For all DCs considered, the predictive models in task 1 showed an accuracy > 70 %, and AUC largely exceeded 0.80, reaching 0.97 for nephropathy. For task 2, all predictive models showed an accuracy > 70 % and an AUC > 0.85. Sensitivity in predicting the early occurrence of the complication ranged between 83.2 % (peripheral vascular disease) and 88.5 % (nephropathy).
Machine learning approach offers the opportunity to identify patients at greater risk of complications. This can help overcoming clinical inertia and improving the quality of diabetes care.
通过大数据机器学习,基于电子病历构建糖尿病并发症(DCs)预测模型。
考虑了 6 组 DCs:眼部并发症、心血管疾病、脑血管疾病和外周血管疾病、肾病、糖尿病神经病变。

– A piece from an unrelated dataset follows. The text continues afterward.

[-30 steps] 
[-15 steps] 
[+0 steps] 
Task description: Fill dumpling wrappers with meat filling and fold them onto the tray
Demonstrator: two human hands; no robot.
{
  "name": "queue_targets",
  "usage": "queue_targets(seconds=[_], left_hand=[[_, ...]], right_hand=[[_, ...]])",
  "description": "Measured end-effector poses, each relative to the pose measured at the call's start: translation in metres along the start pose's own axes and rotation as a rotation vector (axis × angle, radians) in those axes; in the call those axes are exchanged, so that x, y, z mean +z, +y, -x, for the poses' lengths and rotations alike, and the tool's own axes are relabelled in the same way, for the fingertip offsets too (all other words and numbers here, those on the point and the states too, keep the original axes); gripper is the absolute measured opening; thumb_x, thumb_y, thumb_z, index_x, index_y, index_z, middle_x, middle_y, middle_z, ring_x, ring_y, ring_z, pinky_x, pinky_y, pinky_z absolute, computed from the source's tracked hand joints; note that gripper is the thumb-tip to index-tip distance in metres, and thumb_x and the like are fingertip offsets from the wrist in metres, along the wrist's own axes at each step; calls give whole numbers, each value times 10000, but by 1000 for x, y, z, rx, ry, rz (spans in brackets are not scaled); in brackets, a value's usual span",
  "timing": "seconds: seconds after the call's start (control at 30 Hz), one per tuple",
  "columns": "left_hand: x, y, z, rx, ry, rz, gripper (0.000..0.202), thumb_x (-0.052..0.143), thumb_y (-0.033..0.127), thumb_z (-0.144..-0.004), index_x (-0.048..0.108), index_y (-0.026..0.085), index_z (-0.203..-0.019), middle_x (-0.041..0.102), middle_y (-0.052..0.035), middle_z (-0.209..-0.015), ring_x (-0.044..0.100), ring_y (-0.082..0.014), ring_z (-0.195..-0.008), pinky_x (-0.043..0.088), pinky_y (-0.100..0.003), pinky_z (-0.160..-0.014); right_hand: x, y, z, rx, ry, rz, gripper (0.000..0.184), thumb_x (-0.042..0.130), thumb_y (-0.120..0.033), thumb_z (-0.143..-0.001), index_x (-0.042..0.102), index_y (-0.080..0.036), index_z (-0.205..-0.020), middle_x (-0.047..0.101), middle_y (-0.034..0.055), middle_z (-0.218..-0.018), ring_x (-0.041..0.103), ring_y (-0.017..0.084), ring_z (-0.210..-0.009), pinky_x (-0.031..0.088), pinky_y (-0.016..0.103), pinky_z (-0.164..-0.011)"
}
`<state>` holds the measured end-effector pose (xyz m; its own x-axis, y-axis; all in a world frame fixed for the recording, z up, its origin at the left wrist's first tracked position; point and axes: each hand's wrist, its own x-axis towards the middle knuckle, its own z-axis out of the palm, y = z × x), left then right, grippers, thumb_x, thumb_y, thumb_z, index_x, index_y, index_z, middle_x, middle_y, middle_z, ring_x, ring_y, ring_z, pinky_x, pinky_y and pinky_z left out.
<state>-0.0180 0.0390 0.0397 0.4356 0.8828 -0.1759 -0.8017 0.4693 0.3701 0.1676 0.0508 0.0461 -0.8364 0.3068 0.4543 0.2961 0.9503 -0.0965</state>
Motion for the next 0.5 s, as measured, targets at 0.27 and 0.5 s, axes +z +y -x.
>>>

采用有监督的、基于树的学习方法(XGBoost)来预测每一种并发症在 5 年内的发病情况(任务 1)。此外,还对并发症的早发(2 年内)和晚发(3-5 年内)进行了单独预测(任务 2)。使用了一个由 23 个中心在 15 年内观察到的 147664 名患者组成的数据集,并在另外 5 个中心进行了外部验证。通过考虑准确性、敏感性、特异性和 ROC 曲线下的面积(AUC)来评估模型。
对于所有考虑的 DCs,任务 1 中的预测模型的准确性>70%,AUC 大多超过 0.80,肾病的 AUC 达到 0.97。对于任务 2,所有预测模型的准确性>70%,AUC>0.85。预测并发症早期发生的敏感性在 83.2%(外周血管疾病)至 88.5%(肾病)之间。
机器学习方法提供了识别并发症风险较高患者的机会。这有助于克服临床惰性,提高糖尿病护理质量。